Há alguns anos deixei de ver novelas porque me pareciam todas iguais, portadoras da mesma visão, dos mesmos modelos. Mudavam os actores, os espaços, alteravam-se guiões, mas salvo raríssimas excepções, o conteúdo era idêntico. Se via um episódio por semana ficava a saber o enredo todo, de tal forma era previsível o argumento. Quantas vezes não ouvimos dizer que eram autênticas lavagens ao cérebro, que não edificavam, que embruteciam e mediocrizavam o espírito, que mantinham os espectadores reféns de uma manipulação, de um ópio intelectual?
Lamento, mas é o que sinto face à informação económica, social e política que nos disponibilizam diariamente.
Diariamente somos confrontados com o pior da sociedade, com as situações mais dramáticas e extremas da natureza humana. Diariamente somos ameaçados com e pelo medo, sem qualquer compensação de reforços positivos.
E ao longo dos anos, à força das imagens corrosivas se irem apropriando de nós – a guerra, o terrorismo, o crime, a corrupção, a mentira, a hipocrisia, o oportunismo, e tantos eteceteras mais – deixamo-nos amarfanhar, vamos tornando-nos pequenos e passivos, crentes de que somos vítimas, quando na verdade todos somos cúmplices de alguns algozes.

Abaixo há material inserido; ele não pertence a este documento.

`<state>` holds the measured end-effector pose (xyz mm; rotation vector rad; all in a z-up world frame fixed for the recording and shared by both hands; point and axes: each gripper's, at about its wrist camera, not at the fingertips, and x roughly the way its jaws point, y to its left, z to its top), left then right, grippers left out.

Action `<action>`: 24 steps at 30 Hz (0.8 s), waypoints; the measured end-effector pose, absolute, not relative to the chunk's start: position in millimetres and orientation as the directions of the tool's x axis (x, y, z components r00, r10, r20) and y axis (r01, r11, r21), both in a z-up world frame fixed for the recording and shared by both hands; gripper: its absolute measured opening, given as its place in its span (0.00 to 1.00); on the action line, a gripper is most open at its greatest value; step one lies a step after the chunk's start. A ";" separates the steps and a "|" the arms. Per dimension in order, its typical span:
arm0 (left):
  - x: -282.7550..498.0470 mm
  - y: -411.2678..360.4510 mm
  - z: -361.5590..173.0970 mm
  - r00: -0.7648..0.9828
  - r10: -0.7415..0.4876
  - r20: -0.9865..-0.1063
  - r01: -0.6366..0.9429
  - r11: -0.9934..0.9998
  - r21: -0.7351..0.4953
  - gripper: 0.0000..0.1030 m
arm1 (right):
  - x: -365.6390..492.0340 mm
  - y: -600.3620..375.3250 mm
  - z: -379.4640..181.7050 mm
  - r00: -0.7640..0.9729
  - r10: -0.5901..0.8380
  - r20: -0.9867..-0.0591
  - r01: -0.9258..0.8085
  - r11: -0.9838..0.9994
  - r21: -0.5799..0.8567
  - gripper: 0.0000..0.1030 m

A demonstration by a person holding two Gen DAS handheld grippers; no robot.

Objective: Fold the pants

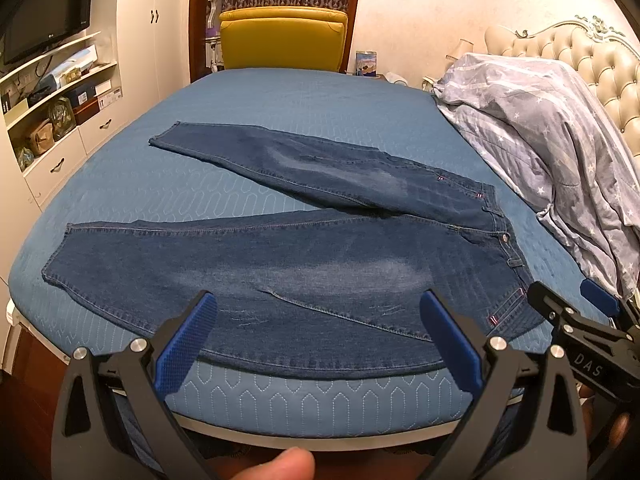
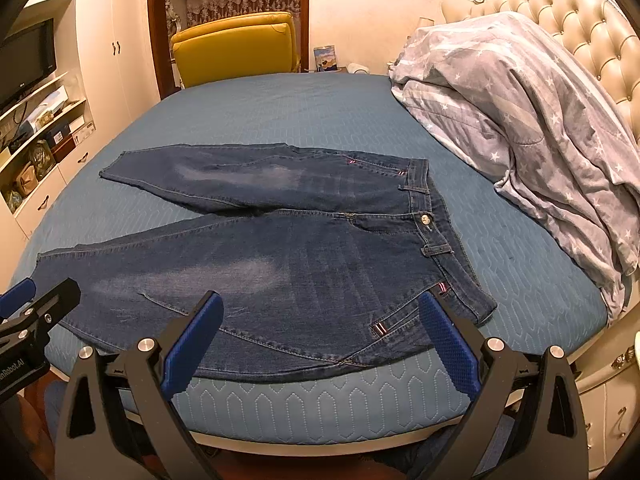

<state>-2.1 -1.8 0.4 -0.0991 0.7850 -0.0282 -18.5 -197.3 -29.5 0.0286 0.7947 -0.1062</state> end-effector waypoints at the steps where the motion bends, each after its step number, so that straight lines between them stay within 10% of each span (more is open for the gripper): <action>1: -2.8 -2.3 0.3 0.708 -0.062 -0.703 -0.010 0.995 -0.098 0.99 | -18.6 -197.0 -29.5 0.695 -0.088 -0.713 0.107 0.994 -0.018 0.92; 24: -2.3 -4.1 -2.6 0.702 -0.061 -0.709 -0.010 0.995 -0.095 0.99 | -18.2 -199.9 -31.7 0.690 -0.083 -0.719 0.105 0.994 -0.014 0.92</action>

Ora, o que tem de grande a pequenez? O que ganha o mundo por querermos parecer que somos pequenos? Porque somos paus mandados? Que receceio é este que nos domina e tolhe, que nos faz optar por vivermos escondidos atrás de máscaras, marionetizando-nos, impedindo-nos de sermos a nossa essência, de exercermos a nossa grandeza e unicidade, de sermos construtores activos e positivos de um paradigma superior, de termos força, esperança, crença em nós mesmos? Assim demitimo-nos, demitimo-nos e cedemos o nosso poder.

Há uns dias alguém comentou que a “crise” encerra a sua solução. Se lhe tirarmos o “s” temos o imperativo necessário à mudança: crie.
É a este acto de criação que nos precisamos de colar para transformar esta realidade que nos ensombra. Só que na verdade o que está em causa não é a acção sobre a realidade exterior. O que está em causa é agir criativamente sobre o que deu origem a essa realidade exterior: nós. É por aqui que se faz o recomeço, somos o ponto de partida.
Não há transformações pacíficas. Experimentem inverter o curso de um rio para sentirem a força da tendência, a resistência, a convulsão que se gera.
É por sabermos o esforço e o sofrimento implícito nesta revolução interna que estamos constantemente a adiá-la, adiando também assim a transformação do mundo exterior. Mas essas dores de crescimento são inevitáveis, se é que realmente somos honestos e verdadeiros quando manifestamos o nosso repúdio pelo estado actual do que realizámos e está à vista.
É esta então a questão: somos de facto assim tão honestos e verdadeiros?